Из гостиной я прошел на кухню и полез в тумбочку, где Мёрфи держала спички. Я зажег пару свечей, потом с их помощью нашел пару старых керосиновых ламп и раскочегарил и их.
Пока я занимался этим, вошел Томас, взял светящуюся трубку и, держа ее в левой руке, полез в холодильник.
– Эй, – окликнул я его. – Это не твой холодильник.
– Мёрфи ведь не стала бы жадничать, не так ли? – бросил Томас, не оборачиваясь.
– Дело не в этом, – возразил я. – И он все равно не твой.
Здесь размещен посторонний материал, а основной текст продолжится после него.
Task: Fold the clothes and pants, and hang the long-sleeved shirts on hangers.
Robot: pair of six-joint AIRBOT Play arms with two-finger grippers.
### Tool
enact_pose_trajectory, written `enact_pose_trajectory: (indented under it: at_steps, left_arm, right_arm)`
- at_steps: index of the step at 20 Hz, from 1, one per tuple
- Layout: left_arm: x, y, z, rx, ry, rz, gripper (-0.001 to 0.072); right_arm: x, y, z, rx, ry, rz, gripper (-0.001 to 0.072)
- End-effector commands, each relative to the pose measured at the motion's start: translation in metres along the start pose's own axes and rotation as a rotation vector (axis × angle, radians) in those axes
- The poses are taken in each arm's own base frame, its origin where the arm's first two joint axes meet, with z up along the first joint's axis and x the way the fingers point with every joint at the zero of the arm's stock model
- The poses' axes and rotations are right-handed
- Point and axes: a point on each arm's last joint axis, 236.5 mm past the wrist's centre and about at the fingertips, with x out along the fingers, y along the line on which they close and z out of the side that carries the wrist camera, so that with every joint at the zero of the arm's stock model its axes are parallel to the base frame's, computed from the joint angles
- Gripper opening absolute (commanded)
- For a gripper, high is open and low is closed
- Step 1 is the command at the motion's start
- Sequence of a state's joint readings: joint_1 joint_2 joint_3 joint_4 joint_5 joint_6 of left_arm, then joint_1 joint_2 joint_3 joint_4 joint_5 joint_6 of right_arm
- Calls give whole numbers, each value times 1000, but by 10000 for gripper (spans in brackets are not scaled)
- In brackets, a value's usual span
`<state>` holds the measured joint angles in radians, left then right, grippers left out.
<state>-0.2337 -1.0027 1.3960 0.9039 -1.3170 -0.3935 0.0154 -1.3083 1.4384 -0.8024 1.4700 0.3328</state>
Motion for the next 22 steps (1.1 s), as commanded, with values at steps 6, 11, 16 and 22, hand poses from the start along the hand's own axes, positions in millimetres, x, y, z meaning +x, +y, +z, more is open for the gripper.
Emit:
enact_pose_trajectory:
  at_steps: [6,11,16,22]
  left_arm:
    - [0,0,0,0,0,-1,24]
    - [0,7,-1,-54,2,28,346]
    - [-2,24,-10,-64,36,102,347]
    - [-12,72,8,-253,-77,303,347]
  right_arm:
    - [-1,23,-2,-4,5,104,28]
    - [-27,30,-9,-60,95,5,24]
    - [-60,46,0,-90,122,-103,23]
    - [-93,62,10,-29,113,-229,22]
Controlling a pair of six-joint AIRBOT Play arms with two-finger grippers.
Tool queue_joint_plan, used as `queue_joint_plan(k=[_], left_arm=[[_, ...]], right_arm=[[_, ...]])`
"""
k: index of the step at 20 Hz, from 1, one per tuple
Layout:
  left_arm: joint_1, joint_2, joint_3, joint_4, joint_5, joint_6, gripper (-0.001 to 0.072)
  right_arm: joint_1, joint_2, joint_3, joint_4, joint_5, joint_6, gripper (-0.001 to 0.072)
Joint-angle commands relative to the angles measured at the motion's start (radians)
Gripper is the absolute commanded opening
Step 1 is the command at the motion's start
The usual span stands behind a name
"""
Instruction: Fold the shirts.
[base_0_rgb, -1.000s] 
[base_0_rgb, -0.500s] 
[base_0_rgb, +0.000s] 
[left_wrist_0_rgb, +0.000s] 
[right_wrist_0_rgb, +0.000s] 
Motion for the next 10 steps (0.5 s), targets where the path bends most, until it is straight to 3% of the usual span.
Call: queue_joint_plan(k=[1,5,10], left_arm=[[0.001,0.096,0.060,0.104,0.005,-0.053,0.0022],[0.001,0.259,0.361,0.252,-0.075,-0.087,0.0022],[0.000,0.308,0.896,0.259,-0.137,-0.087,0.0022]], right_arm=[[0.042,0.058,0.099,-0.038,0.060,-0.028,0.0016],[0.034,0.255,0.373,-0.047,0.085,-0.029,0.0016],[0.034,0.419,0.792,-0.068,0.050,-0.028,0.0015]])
– Электричества нету, – отозвался Томас, скрывшись в холодильнике по самые плечи. – Не пропадать же добру. Ага, вот, пицца… И пиво.
Секунду-другую я молча смотрел на него.
– Проверь морозильник, – буркнул я, наконец. – Мёрфи любит мороженое.
– Тоже верно, – согласился он, вылез и оглянулся на меня. – Сиди, Гарри, сиди. Я тебе чего-нибудь принесу.
– Я в порядке, – сказал я.
– Нет, не в порядке. У тебя снова вся нога в крови.
Я удивленно опустил взгляд. Бинты, и правда, насквозь пропитались свежей, темной кровью.
– Черт. Как некстати.
В дверях кухни бледным привидением возник Баттерс. Волосы его растрепались больше обычного, что немудрено, если вспомнить, по какой грязи его сегодня валяли. Очки его пропали, и он подслеповато щурился, глядя на нас. Ссадина на нижней губе распухла и потемнела, и на левой скуле тоже темнел впечатляющих размеров синяк – предположительно, след Гривейнова допроса.
– Дайте мне умыться, – сказал Баттерс. – Потом посмотрю, что у вас с ногой. Ее надо держать в чистоте, Гарри.
– Да вы присядьте, – предложил Томас. – Баттерс, вы проголодались?
– Да, – кивнул Баттерс. – Здесь есть ванная?
– Из коридора, первая дверь слева, – отозвался я. – И, кажется, Мёрфи держит аптечку первой помощи под раковиной.
Баттерс молча шагнул к столу, взял одну свечу и так же молча вышел.
– Что ж, – сказал я. – По крайней мере, сейчас он в относительной безопасности.
– Возможно, – кивнул Томас, не переставая выгружать еду из холодильника на стол. – Им известно, что он ничего не знает. Но ты рискнул своей жизнью ради спасения его. Это может навести их на мысли.
– Что ты имеешь в виду? – не понял я.
– Ты был готов погибнуть ради его спасения. Думаешь, Гривейн настолько знаком с понятием дружбы, чтобы дать этому правильную оценку?
Я поморщился.
– Возможно, нет.
– Вот я и говорю: они могут задуматься, чем же это он для тебя так ценен. И что ты такого знаешь, неизвестного им, – он полез в шкаф и нашел там немного хлеба и крекеры. – Может, это не приведет их ни к каким выводам. А может, и нет. Ему стоит держаться осторожнее.